ParaFishControl, coordinato dalla Spagna con il Consiglio superiore per la ricerca scientifica, interessa 13 Paesi e 30 partner, di cui 20 istituti di ricerca e 10 imprese e allevamenti ittici. I Paesi coinvolti sono Croazia, Danimarca, Grecia, Francia, Germania, Irlanda, Italia (con le università di Udine e Bologna), Norvegia, Paesi Bassi, Repubblica Ceca, Regno Unito, Spagna, Ungheria. Nello specifico, il progetto intende generare nuove conoscenze sui principali parassiti che colpiscono i pesci allevati in Europa; determinare cause e modalità di trasferimento dei parassiti dai pesci selvatici a quelli allevati; sviluppare nuove misure di profilassi, compresi vaccini e nutraceutici; sviluppare trattamenti terapeutici innovativi e strumenti diagnostici per le malattie parassitarie; valutare i fattori di rischio coinvolti nella trasmissione delle malattie parassitarie all’uomo; fornire buone pratiche di allevamento per ottenere prodotti salubri e di alta qualità.
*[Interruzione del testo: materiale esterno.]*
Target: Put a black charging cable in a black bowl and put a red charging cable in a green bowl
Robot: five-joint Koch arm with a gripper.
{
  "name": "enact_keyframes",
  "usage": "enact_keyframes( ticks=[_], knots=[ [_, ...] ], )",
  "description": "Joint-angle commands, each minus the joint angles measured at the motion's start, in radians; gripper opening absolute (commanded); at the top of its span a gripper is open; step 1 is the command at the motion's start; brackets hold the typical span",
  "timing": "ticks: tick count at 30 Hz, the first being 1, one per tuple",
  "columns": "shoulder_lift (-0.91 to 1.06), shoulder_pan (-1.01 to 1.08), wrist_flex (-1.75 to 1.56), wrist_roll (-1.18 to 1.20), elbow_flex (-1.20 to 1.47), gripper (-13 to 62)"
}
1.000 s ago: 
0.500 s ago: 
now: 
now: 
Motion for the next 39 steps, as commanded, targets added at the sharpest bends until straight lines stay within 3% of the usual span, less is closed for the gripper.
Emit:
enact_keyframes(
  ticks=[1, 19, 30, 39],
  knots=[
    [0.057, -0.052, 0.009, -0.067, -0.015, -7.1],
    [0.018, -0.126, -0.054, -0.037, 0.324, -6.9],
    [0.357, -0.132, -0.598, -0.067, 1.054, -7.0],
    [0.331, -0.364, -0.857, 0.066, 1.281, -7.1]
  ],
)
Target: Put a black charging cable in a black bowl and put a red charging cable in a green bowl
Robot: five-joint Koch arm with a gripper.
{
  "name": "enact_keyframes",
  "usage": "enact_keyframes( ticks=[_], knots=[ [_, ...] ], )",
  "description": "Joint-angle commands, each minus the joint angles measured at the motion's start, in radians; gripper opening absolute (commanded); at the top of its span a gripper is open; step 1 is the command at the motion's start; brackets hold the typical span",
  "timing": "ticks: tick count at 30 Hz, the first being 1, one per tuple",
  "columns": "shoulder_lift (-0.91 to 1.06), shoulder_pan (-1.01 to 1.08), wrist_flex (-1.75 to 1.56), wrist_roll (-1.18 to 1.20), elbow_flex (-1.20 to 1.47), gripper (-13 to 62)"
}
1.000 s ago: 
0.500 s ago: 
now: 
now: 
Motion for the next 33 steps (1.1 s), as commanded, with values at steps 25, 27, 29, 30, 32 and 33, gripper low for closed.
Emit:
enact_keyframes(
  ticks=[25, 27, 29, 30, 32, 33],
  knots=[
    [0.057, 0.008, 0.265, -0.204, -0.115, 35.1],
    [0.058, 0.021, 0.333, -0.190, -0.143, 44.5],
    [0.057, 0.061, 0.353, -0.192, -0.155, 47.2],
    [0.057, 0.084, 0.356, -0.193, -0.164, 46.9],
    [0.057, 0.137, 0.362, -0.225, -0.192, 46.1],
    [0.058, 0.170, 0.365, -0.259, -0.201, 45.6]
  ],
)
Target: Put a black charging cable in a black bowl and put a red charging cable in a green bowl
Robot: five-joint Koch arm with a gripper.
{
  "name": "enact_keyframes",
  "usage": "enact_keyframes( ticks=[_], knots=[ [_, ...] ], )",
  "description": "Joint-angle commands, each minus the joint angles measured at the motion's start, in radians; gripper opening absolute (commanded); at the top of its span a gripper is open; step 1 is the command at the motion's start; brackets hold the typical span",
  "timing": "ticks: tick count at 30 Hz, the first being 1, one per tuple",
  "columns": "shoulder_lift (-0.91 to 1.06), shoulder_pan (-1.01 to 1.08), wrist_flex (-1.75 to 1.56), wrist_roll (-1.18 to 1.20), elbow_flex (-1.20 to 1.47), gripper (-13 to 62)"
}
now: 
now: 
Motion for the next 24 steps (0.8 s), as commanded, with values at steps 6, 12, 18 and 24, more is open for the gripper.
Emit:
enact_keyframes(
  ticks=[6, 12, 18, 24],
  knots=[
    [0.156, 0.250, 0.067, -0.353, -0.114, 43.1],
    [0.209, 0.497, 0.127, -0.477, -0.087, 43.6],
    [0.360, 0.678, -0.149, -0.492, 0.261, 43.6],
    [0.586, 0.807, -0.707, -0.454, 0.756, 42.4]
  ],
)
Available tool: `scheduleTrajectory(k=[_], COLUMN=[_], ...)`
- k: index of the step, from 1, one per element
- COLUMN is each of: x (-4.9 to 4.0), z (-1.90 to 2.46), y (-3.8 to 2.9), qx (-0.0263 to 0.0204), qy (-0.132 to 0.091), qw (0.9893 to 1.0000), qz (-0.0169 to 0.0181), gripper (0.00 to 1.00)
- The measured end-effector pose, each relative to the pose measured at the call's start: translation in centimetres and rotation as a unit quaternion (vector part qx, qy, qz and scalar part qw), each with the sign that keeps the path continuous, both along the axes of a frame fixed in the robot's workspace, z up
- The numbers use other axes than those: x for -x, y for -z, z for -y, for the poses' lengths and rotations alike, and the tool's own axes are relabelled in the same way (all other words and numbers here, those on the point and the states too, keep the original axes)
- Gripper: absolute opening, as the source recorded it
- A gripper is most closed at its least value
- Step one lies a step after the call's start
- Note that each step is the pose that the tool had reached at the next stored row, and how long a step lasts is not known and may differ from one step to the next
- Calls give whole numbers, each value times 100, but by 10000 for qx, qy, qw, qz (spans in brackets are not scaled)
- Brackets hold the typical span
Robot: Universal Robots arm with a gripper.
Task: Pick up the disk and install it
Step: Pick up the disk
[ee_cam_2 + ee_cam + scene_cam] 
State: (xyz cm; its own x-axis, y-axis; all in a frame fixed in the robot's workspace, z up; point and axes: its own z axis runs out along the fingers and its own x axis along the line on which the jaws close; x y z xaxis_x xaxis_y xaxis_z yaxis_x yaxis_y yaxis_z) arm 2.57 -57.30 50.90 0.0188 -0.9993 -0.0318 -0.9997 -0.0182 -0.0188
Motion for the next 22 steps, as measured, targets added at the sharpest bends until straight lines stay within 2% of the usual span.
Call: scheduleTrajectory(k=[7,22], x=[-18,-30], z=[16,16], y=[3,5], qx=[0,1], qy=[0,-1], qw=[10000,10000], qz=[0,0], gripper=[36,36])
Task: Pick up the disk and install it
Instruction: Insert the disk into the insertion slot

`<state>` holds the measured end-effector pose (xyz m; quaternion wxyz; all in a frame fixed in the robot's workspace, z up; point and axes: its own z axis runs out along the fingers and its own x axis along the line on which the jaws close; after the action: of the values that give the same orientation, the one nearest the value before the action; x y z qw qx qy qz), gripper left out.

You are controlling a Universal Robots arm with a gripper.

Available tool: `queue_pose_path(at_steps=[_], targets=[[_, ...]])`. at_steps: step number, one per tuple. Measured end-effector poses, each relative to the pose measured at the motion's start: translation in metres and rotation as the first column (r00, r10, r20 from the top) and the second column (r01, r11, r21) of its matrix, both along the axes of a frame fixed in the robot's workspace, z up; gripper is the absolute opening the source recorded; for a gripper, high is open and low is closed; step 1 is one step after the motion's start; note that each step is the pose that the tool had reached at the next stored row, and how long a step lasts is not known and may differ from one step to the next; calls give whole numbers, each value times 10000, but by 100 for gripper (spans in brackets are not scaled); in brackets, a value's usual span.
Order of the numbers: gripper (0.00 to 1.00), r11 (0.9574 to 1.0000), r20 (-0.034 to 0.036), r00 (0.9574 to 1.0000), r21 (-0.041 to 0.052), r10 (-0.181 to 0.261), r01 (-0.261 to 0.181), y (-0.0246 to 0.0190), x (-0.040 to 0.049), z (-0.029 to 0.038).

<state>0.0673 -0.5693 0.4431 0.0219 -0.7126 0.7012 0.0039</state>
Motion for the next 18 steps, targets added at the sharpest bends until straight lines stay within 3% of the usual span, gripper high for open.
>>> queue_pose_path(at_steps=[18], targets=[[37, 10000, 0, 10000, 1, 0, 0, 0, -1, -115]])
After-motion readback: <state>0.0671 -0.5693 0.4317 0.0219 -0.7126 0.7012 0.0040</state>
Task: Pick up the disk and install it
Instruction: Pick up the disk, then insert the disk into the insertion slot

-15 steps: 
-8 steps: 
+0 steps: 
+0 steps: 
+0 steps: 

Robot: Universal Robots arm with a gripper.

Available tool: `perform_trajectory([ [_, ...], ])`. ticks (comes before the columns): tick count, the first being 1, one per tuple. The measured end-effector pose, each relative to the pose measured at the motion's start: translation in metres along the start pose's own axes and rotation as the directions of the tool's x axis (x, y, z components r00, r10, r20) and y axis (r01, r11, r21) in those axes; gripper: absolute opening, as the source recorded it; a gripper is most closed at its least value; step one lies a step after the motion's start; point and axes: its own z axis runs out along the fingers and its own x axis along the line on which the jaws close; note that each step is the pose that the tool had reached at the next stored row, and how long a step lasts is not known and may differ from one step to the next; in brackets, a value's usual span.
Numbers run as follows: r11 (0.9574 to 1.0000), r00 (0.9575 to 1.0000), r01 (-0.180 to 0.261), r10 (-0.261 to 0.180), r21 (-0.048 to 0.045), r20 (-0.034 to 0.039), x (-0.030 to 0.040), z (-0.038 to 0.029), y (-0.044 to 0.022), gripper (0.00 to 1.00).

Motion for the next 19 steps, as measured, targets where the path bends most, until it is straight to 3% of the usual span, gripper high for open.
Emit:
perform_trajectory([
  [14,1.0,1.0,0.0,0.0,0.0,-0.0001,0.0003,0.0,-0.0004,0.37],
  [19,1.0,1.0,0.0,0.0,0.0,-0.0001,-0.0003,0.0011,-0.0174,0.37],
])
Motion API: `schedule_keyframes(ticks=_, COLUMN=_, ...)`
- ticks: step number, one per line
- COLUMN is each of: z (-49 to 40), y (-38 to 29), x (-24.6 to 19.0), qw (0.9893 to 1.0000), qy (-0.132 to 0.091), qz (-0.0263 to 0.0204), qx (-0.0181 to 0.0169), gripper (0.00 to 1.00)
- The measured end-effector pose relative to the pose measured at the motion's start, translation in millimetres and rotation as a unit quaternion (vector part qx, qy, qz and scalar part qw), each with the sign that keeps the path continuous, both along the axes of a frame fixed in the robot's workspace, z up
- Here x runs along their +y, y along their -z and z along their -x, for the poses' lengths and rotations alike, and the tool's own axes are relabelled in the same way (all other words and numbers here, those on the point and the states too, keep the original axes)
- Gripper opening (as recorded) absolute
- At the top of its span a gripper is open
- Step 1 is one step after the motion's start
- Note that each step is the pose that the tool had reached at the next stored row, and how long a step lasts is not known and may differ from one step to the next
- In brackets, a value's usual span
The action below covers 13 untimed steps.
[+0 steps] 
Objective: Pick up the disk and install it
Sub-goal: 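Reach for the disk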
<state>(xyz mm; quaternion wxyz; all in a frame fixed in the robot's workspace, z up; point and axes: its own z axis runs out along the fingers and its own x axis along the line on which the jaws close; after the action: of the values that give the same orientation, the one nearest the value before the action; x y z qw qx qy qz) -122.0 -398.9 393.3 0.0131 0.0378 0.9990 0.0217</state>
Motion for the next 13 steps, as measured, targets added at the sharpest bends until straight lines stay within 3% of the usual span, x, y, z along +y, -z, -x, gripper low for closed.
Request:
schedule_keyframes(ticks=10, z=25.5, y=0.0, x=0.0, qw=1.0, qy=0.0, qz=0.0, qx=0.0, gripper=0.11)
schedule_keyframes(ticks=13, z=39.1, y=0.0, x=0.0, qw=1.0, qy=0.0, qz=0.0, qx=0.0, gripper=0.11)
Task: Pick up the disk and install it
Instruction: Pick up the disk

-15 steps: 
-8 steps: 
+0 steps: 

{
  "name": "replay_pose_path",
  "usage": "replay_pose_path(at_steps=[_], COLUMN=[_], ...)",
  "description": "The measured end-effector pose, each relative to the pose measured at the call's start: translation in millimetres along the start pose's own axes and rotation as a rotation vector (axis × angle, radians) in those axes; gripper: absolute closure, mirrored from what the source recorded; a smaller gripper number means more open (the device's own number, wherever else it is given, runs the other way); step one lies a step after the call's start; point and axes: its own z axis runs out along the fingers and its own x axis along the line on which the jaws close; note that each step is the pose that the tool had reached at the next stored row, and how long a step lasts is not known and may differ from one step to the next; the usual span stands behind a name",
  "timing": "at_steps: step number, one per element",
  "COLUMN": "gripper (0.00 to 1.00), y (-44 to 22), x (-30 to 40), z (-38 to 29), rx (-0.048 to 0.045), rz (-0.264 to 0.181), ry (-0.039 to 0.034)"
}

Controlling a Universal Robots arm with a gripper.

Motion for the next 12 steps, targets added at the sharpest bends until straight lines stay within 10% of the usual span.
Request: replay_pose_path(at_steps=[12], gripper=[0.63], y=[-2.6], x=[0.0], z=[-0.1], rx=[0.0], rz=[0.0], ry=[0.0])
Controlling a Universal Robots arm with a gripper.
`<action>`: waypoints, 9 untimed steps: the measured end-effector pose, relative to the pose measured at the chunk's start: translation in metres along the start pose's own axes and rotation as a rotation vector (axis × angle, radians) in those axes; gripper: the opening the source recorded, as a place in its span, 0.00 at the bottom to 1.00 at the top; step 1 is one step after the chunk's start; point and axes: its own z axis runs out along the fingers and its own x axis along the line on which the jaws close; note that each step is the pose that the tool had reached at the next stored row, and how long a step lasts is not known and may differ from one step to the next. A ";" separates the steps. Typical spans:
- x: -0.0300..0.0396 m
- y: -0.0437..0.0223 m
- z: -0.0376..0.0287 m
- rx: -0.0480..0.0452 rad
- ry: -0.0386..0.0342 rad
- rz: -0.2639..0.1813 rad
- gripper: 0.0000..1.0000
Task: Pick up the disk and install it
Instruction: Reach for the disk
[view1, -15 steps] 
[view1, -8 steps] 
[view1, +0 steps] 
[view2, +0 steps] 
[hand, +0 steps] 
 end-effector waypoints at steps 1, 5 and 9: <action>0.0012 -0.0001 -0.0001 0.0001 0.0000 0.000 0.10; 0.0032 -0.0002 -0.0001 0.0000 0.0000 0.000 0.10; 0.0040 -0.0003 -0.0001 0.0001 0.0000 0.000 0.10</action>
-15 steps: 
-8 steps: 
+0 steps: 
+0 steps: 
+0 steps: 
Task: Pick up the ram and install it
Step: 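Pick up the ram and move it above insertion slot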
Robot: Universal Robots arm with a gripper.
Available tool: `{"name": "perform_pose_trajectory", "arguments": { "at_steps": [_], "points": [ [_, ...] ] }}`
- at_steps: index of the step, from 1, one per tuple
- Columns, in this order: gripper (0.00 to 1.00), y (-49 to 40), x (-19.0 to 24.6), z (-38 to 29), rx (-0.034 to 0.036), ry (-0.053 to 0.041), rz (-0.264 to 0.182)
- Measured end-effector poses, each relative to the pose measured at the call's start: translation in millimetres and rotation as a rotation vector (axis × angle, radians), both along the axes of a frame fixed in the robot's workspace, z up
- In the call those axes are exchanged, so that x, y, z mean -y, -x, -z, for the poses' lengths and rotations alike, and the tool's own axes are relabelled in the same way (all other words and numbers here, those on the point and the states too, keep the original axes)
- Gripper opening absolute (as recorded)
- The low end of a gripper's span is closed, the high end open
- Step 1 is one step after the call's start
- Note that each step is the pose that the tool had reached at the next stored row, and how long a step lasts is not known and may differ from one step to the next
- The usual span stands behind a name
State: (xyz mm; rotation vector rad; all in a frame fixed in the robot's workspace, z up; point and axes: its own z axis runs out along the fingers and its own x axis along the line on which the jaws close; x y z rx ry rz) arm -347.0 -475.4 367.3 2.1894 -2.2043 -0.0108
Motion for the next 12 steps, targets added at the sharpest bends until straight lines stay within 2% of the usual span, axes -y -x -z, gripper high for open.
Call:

L’Università di Udine ha rilevanti competenze nel settore delle patologie ittiche, soprattutto per quanto riguarda lo studio delle cause di malattia, del processo di insorgenza e di sviluppo delle patologie, la valutazione della risposta immunitaria dei pesci e la messa a punto di vaccini. Le principali specie oggetto di studio sono la trota iridea, il branzino e l’orata. L’ateneo collabora con numerosi allevamenti ittici (di acqua dolce e marini) in Italia e in Europa e gestisce un servizio diagnostico per allevamenti e aziende mangimistiche. Possiede inoltre attrezzature scientifiche e strutture, come acquari e stabulari ittici, in grado di supportare ricerche applicate.